Chez Amazon Go il n’y a pas de caisses, mais on surveille vos moindres faits et gestes
Ce sont des centaines de caméras cachées qui traquent chaque mouvement des clients et des clientes en identifiant les marchandises qu’ils placent dans leur sac de courses, leur poche ou leur sac à main, puisque chaque emballage comporte un point qui ressemble à un code-barres. Le prix de l’objet est aussitôt reporté sur la facture. On peut même changer d’avis puisque remettre un paquet sur les linéaires déclenche son effacement du « ticket de caisse » virtuel. Une fois les courses achevées, quelques minutes après que le client a passé la porte, le montant total des courses sera déduit du compte Amazon de l’intéressé. En cas d’erreur, le marchand assure que la rectification sera des plus simples.
Amazon Go continue d’employer des êtres humains : les magasiniers, les employés qui préparent sandwiches et autres plats cuisinés, ceux qui remplissent les rayons et répondent aux questions du chaland. Un surveillant spécialisé monte la garde dans la section des alcools pour vérifier que les acheteurs ont bien l’âge légal.
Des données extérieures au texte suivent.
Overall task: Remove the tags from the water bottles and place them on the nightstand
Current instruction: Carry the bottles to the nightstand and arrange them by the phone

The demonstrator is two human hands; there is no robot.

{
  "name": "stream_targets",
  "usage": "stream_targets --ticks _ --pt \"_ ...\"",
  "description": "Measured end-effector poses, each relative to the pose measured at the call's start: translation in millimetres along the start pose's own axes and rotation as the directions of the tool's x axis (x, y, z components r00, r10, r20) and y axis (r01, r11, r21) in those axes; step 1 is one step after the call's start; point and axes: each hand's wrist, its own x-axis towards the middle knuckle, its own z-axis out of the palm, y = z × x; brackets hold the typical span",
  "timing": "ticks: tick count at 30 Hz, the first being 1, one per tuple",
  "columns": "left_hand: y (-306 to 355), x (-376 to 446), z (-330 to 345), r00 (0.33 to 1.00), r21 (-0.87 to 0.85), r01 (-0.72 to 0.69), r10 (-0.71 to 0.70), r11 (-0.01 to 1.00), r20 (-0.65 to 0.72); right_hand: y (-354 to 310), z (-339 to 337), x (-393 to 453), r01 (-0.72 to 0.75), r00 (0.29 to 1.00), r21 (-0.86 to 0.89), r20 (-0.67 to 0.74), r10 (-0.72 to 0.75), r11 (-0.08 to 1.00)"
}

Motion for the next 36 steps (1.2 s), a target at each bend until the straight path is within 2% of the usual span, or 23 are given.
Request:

L’avantage mis en avant par Amazon pour séduire la clientèle est le gain de temps, puisque le temps d’attente aux caisses est aujourd’hui le principal, voire le dernier motif de mécontentement des clients dans les supermarchés. En moyenne, la durée de présence dans le magasin des employés Amazon participant à l’expérience avant l’ouverture au grand public était de moins d’une minute entre le tourniquet d’entrée et la porte de sortie. Qui dit mieux ?
Le premier objectif d’Amazon Go : améliorer l’expérience d’achat. Ensuite, il y a les Big Data…
L’idée est de rendre l’expérience d’achat « sans effort et magique », assure Gianna Puerini, vice-présidente d’Amazon Go.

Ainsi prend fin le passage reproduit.